Retyping the data exactly is the task. Include every line.
============================================================
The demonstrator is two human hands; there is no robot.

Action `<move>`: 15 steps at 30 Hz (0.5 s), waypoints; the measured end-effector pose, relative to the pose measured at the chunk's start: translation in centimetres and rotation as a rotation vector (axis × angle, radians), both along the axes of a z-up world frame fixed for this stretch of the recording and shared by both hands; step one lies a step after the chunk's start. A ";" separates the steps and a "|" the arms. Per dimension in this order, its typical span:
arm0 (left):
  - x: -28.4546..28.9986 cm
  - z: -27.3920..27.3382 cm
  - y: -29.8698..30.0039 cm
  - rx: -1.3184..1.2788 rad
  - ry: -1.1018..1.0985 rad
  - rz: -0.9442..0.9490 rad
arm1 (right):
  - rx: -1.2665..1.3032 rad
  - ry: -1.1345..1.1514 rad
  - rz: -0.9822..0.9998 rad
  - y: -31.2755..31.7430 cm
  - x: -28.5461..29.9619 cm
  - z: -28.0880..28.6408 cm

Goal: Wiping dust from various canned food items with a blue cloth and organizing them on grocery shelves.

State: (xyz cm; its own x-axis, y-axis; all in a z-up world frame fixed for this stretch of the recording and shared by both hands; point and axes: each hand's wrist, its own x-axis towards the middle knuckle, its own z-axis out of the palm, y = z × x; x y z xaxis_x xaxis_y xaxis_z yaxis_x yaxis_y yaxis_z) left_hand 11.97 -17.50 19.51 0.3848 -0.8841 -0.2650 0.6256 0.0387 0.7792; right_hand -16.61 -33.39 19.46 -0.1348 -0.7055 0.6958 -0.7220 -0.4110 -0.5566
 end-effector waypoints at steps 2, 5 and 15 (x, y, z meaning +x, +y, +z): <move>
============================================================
▶ **Written solution**
The demonstrator is two human hands; there is no robot.

Action `<move>`: 15 steps at 30 Hz (0.5 s), waypoints; the measured end-effector pose, relative to the pose measured at the chunk's start: translation in centimetres and rotation as a rotation vector (axis × angle, radians), both along the axes of a z-up world frame fixed for this stretch of the recording and shared by both hands; step one lies a step after the chunk's start. A ";" separates the steps and a "|" the arms. Per dimension in this order, its typical span:
arm0 (left):
  - x: -28.4546..28.9986 cm
  - z: -27.3920..27.3382 cm
  - y: -29.8698..30.0039 cm
  - rx: -1.3184..1.2788 rad
  - ry: -1.1018..1.0985 rad
  - rz: -0.9442..0.9490 rad
arm1 (right):
  - rx: -1.2665..1.3032 rad
  - ry: -1.1345..1.1514 rad
  - rz: -0.9822..0.9998 rad
  - y: -31.2755..31.7430 cm
  - x: -28.5461..29.9619 cm
  - z: -28.0880..28.6408 cm

Goal: Wiping dust from various canned food items with a blue cloth and organizing them on grocery shelves.

State: (xyz cm; its own x-axis, y-axis; all in a z-up world frame fixed for this stretch of the recording and shared by both hands; point and axes: each hand's wrist, its own x-axis towards the middle knuckle, its own z-axis out of the palm, y = z × x; x y z xaxis_x xaxis_y xaxis_z yaxis_x yaxis_y yaxis_z) left_hand 11.97 -17.50 19.51 0.3848 -0.8841 -0.2650 0.6256 0.0387 0.7792; right_hand -16.61 -33.39 19.46 -0.1348 -0.7055 0.6958 -0.7220 -0.4110 -0.5566
 end-effector waypoints at steps 2, 5 and 15 (x, y, z meaning +x, +y, +z): <move>

No other output belongs to this answer.